= About this exercise =
May I have the line containing "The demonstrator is" and every line after it through the end of the data, repeated exactly and with no other lines?

= Exercise data =

╔══

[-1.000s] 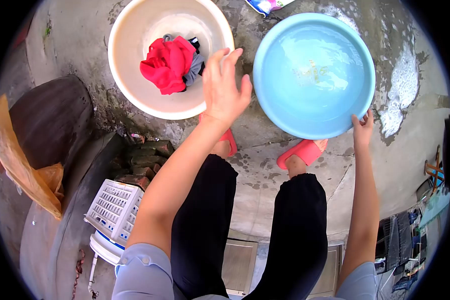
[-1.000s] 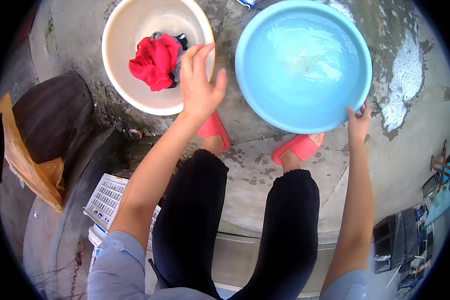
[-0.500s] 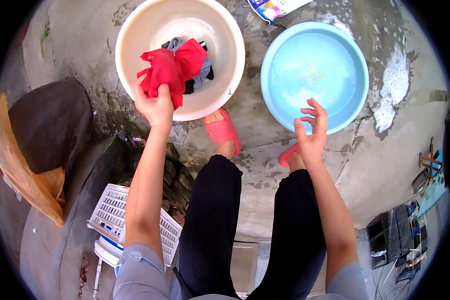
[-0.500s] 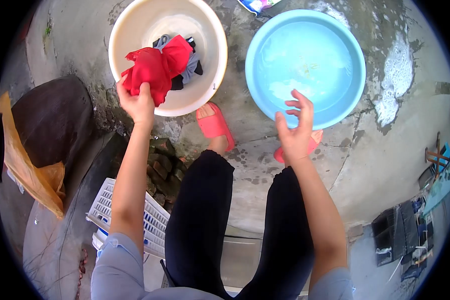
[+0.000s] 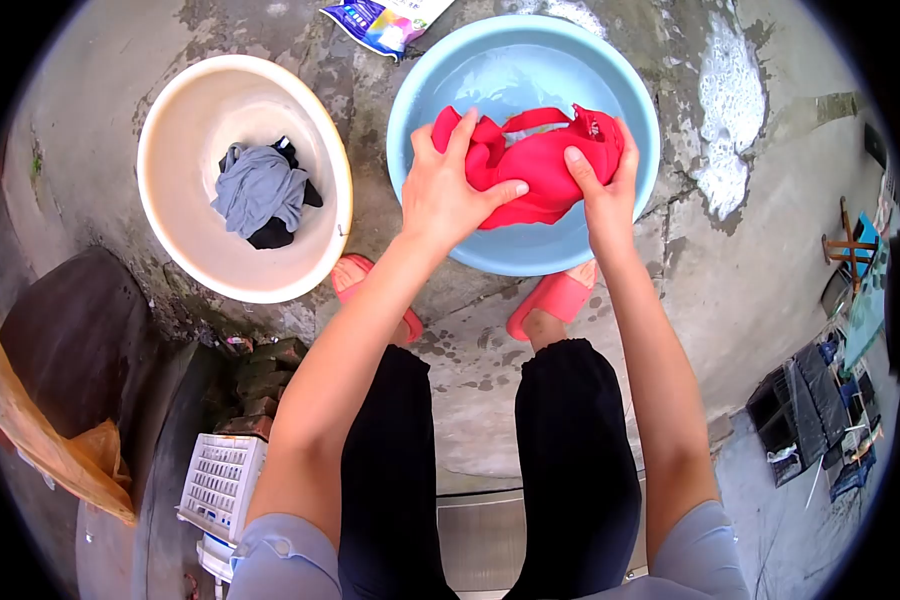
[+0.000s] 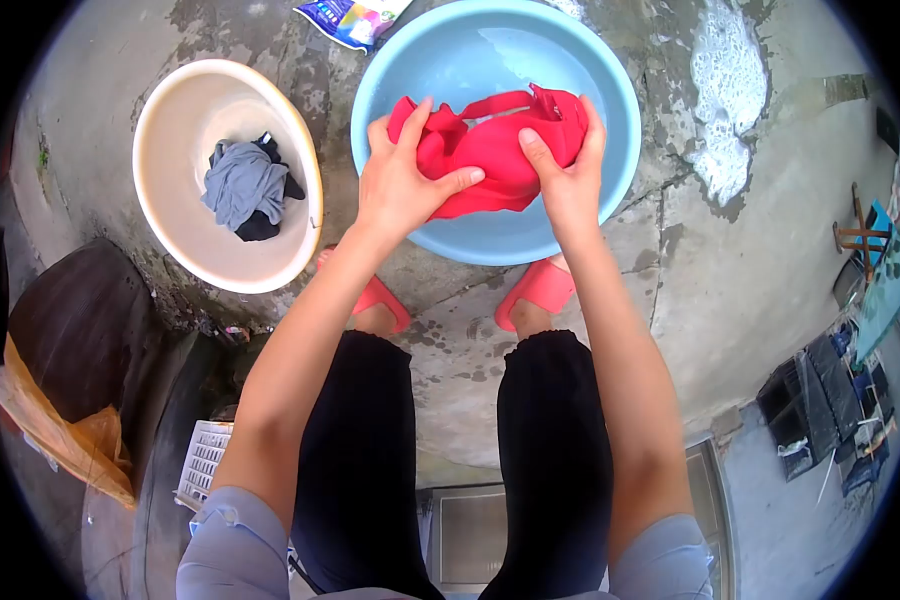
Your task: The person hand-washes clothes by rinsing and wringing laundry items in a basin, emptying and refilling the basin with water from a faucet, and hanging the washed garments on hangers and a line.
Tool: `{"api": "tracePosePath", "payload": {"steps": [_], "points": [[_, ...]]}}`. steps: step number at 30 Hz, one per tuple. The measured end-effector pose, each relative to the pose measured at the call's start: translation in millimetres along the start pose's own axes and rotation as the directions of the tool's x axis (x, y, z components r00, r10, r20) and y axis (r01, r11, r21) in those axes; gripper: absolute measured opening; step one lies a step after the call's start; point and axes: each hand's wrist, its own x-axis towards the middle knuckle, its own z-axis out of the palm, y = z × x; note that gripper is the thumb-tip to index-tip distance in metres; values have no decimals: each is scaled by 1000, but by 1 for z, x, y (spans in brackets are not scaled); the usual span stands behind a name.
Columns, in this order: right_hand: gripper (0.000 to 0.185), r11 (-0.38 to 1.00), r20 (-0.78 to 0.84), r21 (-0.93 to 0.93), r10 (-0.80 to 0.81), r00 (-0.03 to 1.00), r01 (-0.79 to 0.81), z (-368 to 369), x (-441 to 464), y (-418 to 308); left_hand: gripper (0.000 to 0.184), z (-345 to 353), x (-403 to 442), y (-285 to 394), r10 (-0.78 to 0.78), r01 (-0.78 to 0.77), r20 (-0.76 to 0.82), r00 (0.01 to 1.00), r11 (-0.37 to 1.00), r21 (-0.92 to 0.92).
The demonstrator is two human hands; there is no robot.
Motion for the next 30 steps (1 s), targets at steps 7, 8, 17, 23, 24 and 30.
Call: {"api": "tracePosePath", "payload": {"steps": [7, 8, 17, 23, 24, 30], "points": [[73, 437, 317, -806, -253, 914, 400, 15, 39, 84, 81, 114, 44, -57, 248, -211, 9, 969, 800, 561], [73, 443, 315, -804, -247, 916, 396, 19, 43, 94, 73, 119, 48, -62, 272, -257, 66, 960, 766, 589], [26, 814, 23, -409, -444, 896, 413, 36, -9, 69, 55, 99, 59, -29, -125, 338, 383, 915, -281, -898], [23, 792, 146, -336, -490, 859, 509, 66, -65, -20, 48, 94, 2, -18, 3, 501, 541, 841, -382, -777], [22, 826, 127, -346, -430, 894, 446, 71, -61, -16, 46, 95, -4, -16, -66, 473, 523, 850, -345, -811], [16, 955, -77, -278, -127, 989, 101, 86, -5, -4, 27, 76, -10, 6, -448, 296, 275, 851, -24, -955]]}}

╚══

= Answer space =
The demonstrator is two human hands; there is no robot.
Motion for the next 30 steps (1 s), targets at steps 7, 8, 17, 23, 24 and 30.
Call: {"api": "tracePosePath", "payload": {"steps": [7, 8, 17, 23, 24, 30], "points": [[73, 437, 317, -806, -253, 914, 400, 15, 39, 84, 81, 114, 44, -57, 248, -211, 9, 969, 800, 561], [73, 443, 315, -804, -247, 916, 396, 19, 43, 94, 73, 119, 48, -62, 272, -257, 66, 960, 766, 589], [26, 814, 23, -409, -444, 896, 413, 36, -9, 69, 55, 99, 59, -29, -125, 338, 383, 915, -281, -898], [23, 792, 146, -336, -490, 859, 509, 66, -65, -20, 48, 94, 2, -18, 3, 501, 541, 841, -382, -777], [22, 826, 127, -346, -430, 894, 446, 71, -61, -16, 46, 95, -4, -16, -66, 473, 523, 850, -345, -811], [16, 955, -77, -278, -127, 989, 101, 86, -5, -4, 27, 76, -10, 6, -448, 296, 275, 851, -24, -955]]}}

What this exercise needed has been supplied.